THE STATE V. KELLY. In this case, the U.S. Supreme Court in 2002 overturned the 1996 death sentence of William A. Kelly, ruling that at his trial, the judge in the case refused to tell the jury that if it gave Kelly a life sentence, he could not be paroled.
Kelly had killed a pregnant woman, Shirley Shealy, by stabbing her, slashing her throat and then robbing her.
Studies have shown that juries who know that a convicted killer will get life without parole are less likely to impose a death penalty.
This case, and a later law passed by the S.C. General Assembly, finally stopped the practice in South Carolina courtrooms that allowed the judge and the prosecutor deliberately to let a death penalty jury wrongly assume that a vicious killer might be paroled in 20 or so years.
Kelly is now serving a life sentence in the S.C. Department of Corrections.
THE STATE V. FINKLEA. In this case, one of Myers’ most vivid courtroom stunts was found to be legal by the S.C. Supreme Court. The case involved Ron Finklea, who had been convicted of robbing an ATM and in the process, shooting a security guard, dousing him with gasoline and setting him on fire with a lighter, killing him.

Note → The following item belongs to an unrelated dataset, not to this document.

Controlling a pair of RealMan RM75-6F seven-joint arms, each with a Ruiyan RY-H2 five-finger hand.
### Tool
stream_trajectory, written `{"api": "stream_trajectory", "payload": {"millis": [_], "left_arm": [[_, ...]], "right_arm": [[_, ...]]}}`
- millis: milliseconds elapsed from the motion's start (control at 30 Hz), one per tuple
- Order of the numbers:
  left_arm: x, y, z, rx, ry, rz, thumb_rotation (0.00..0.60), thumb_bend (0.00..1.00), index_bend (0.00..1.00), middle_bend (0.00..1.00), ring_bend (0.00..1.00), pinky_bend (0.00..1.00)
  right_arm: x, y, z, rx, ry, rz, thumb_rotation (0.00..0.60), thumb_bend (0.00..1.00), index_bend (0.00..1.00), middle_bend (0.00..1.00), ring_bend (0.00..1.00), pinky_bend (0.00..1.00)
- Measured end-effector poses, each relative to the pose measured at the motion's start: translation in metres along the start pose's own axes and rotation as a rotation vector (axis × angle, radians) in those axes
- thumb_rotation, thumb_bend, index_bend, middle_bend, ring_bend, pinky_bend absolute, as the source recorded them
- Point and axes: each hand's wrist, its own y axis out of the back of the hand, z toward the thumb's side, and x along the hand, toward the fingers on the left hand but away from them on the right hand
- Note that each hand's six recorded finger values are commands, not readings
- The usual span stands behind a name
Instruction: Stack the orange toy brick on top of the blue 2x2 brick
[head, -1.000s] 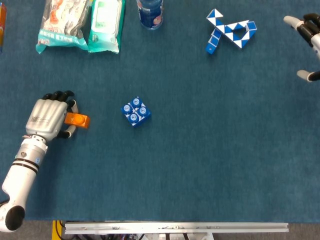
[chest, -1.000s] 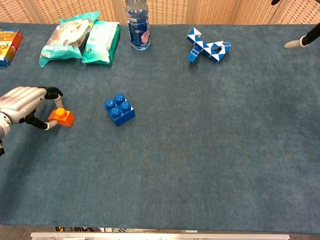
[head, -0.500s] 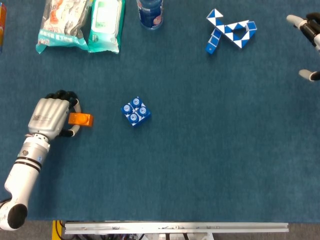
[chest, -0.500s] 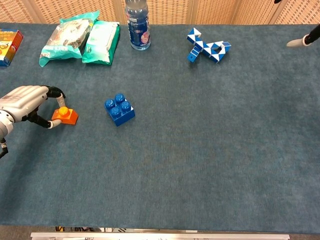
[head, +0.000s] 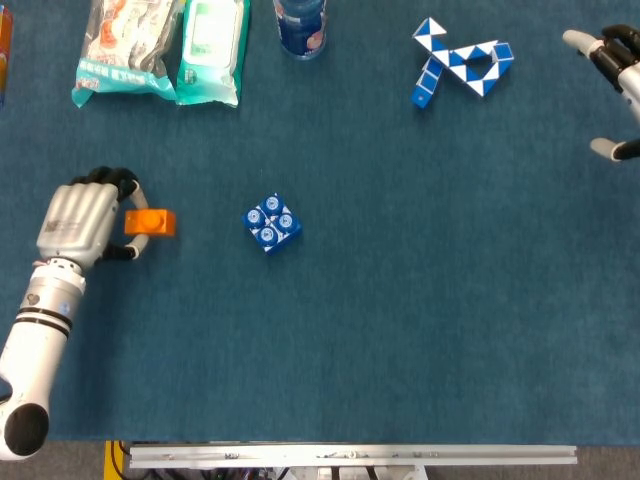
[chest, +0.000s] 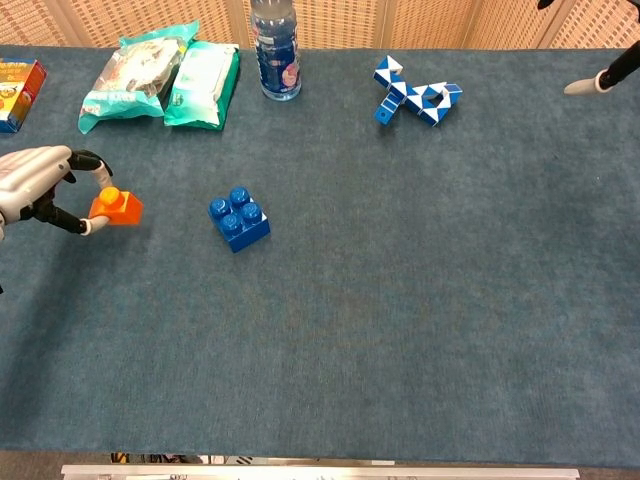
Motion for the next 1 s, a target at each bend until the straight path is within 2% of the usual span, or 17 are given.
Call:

At trial, during his death penalty argument, Myers held out a large, match-shaped, metal fire-starter before the jury and ignited it, saying, “Gasoline pouring on another human being and the fire, the fire, the burning. When you’re cooking sometimes and you touch the stove ... and you touch that hot thing or you’re grilling, whooo, oh, it hurts, it’s painful.”
Over defense protests, the high court approved Myers’ use of flicking a lighter to make his point during the jury argument.

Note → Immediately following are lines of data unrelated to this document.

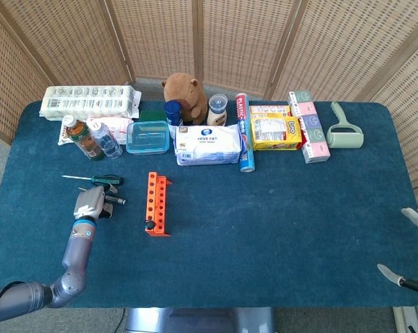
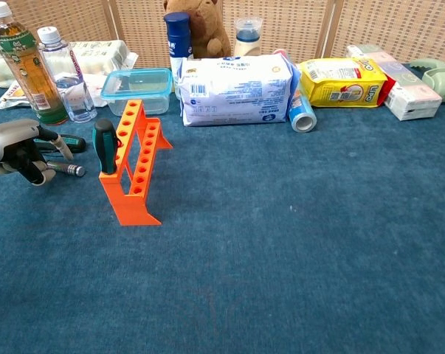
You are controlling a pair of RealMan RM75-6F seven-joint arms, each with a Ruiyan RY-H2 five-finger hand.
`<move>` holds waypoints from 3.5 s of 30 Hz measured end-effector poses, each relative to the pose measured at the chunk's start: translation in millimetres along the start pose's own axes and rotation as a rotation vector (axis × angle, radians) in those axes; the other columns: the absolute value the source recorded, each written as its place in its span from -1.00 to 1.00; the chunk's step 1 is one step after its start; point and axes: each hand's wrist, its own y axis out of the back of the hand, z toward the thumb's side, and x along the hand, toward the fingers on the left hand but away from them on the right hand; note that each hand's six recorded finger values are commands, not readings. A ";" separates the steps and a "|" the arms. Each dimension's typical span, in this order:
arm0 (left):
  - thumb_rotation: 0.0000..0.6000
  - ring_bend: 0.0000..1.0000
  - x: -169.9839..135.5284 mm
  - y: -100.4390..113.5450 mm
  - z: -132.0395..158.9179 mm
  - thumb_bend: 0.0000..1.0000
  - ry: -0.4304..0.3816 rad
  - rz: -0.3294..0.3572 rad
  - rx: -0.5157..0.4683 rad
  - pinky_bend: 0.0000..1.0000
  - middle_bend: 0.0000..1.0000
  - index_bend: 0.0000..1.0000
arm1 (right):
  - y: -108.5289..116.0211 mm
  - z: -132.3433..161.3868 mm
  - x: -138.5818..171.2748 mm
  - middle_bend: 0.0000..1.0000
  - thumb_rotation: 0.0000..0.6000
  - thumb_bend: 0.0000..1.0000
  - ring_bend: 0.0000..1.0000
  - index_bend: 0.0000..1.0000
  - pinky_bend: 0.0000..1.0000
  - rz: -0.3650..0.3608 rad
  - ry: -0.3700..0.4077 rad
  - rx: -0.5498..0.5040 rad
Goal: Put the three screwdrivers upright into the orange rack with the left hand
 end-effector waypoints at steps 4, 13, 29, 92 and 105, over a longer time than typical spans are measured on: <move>1.00 0.95 -1.2 -0.4 2.6 -0.05 -0.004 0.003 0.004 0.90 0.95 -0.31 | 0.5 0.2 -0.2 -0.69 1.00 -0.93 -0.83 -0.86 -0.95 -0.002 0.000 -0.002; 1.00 0.95 -1.1 -2.8 3.0 -0.16 0.003 0.009 0.043 0.90 0.96 -0.26 | 1.3 0.3 -0.3 -0.69 1.00 -0.93 -0.83 -0.86 -0.95 -0.004 -0.003 -0.005; 1.00 0.95 0.8 -6.5 5.9 -0.12 0.011 0.013 0.042 0.90 0.95 -0.20 | 1.7 0.8 -1.4 -0.69 1.00 -0.93 -0.83 -0.86 -0.95 -0.005 -0.004 -0.017; 1.00 0.95 -92.0 107.8 9.5 0.07 -0.312 -0.042 -0.506 0.90 0.95 0.00 | -6.7 4.5 -1.1 -0.69 1.00 -0.92 -0.83 -0.86 -0.96 0.014 -0.003 0.003; 1.00 0.95 -126.5 113.0 30.1 0.06 -0.471 -0.174 -0.630 0.90 0.95 0.00 | -9.4 5.6 -1.5 -0.69 1.00 -0.92 -0.83 -0.86 -0.95 0.018 -0.003 0.011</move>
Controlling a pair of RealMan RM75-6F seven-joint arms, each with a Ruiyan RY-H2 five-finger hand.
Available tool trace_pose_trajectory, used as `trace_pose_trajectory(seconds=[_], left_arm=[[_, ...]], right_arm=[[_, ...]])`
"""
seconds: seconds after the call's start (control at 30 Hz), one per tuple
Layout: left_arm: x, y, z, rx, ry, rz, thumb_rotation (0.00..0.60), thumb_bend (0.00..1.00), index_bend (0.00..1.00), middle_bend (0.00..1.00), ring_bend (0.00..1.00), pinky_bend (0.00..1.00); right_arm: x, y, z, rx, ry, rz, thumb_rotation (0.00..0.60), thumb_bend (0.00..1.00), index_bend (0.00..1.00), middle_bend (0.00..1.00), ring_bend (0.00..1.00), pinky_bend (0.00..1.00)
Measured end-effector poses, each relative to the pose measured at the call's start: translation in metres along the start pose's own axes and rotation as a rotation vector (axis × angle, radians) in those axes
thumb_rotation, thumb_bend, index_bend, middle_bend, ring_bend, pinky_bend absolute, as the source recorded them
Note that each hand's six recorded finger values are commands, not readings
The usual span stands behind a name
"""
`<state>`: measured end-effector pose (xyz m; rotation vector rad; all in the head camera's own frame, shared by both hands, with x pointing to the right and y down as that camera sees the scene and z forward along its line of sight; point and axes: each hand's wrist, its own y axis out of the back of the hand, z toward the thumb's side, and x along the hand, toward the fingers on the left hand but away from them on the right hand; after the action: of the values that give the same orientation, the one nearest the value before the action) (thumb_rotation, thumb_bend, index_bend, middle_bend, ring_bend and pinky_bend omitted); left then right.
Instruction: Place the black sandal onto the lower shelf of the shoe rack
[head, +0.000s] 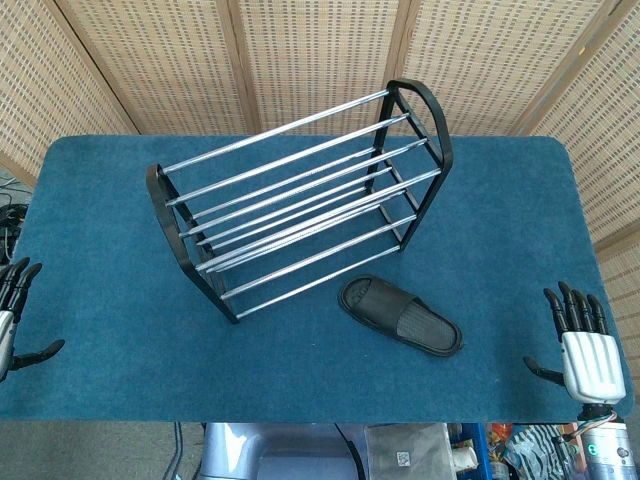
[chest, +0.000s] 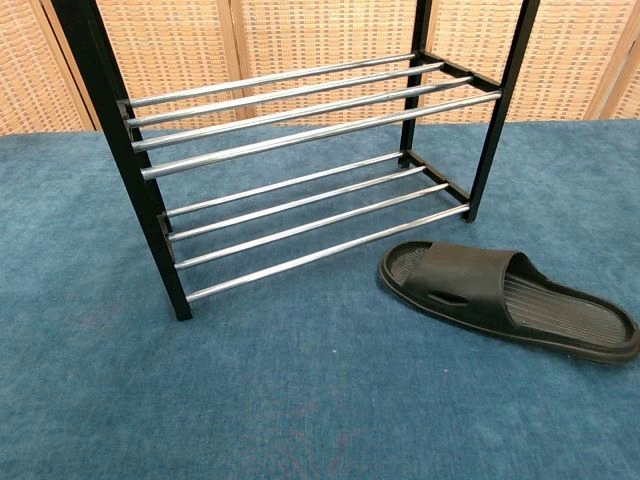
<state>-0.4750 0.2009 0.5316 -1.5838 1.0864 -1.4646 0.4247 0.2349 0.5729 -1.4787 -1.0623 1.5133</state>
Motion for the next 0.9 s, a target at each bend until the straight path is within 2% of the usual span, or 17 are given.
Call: trace_pose_trajectory(seconds=[0.2,0.3,0.5,0.63,0.73,0.9], left_arm=[[0.0,0.001,-0.001,-0.005,0.007,0.005,0.6,0.13,0.0,0.0,0.0,0.0],[0.001,0.003,-0.001,-0.009,0.012,0.012,0.6,0.12,0.0,0.0,0.0,0.0],[0.002,0.002,-0.003,-0.01,0.02,0.008,0.6,0.12,0.0,0.0,0.0,0.0],[0.004,0.003,-0.008,-0.019,0.035,0.006,0.6,0.12,0.0,0.0,0.0,0.0],[0.004,0.003,-0.01,-0.022,0.04,0.005,0.6,0.12,0.0,0.0,0.0,0.0],[0.005,0.003,-0.012,-0.024,0.047,0.0,0.6,0.12,0.0,0.0,0.0,0.0]], right_arm=[[-0.002,-0.005,0.003,-0.011,0.013,0.025,0.6,0.0,0.0,0.0,0.0,0.0],[-0.006,-0.012,0.011,-0.042,0.035,0.064,0.6,0.0,0.0,0.0,0.0,0.0],[-0.027,-0.031,0.044,-0.176,0.133,0.206,0.6,0.0,0.0,0.0,0.0,0.0],[-0.04,-0.047,0.07,-0.265,0.188,0.332,0.6,0.0,0.0,0.0,0.0,0.0],[-0.048,-0.058,0.085,-0.281,0.198,0.403,0.6,0.0,0.0,0.0,0.0,0.0],[-0.055,-0.072,0.101,-0.295,0.177,0.47,0.6,0.0,0.0,0.0,0.0,0.0]])
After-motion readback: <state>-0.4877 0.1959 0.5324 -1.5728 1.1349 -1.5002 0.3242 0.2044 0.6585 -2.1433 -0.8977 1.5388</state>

Finklea remains on Death Row. His appeals are pending.
THE STATE V. NORTHCUTT. In this 2007 decision, the S.C. Supreme Court overturned the death sentence of Ron Northcutt, who was convicted of the 2001 killing of his infant daughter, Breanna, by beating her to death because she would not stop crying.
In his argument to the jury seeking death, Myers had, among other over-the-top actions, inflamed the jury “by producing a large black shroud and draping it over (a) baby’s crib,” the Supreme Court ruled. Myers then wheeled the crib from the courtroom in a staged funeral procession and also improperly told the jury they would “declare open season on babies in Lexington County” if they did not give Northcutt the death penalty.
After another sentencing trial, Northcutt was sentenced again to death. He is now on Death Row.
THE STATE V. QUATTLEBAUM. Myers drew a sharp reprimand from the S.C. Supreme Court for unethical conduct when one of his assistant solicitors eavesdropped on a defense attorney’s legally protected, confidential conversation with Robert Quattlebaum, who was charged with murder and armed robbery.
“Prosecutors are ministers of justice and not merely advocates,” the Supreme Court wrote in overturning Quattlebaum’s 2000 death penalty sentence. “The participation at trial of a prosecutor who has eavesdropped on the accused and his attorney tarnishes us all. We will not tolerate prosecutorial misconduct ...,” the high court’s majority opinion said.
Myers did not directly participate in the eavesdropping, but when he found out about it, he did not ensure that his office disclosed the action to defense attorneys. A supervising attorney, such as Myers, must make sure his subordinates choose ethical actions, the high court said.
Quattlebaum is now serving a life sentence.
DEATH PENALTY DECLINE
EXECUTIONS DROP NATIONWIDE. Nationwide, in 2015, there were only 29 executions – the lowest number since 1991, according to the National Death Penalty Information Center.
AND IN SC. Across South Carolina, courts have only imposed the death penalty twice in the past five years.
ON HOLD. Currently, the S.C. Department of Corrections is unable to get the lethal drugs necessary to carry out executions, even if one were to be ordered by the state Supreme Court. South Carolina has not held an execution since 2011.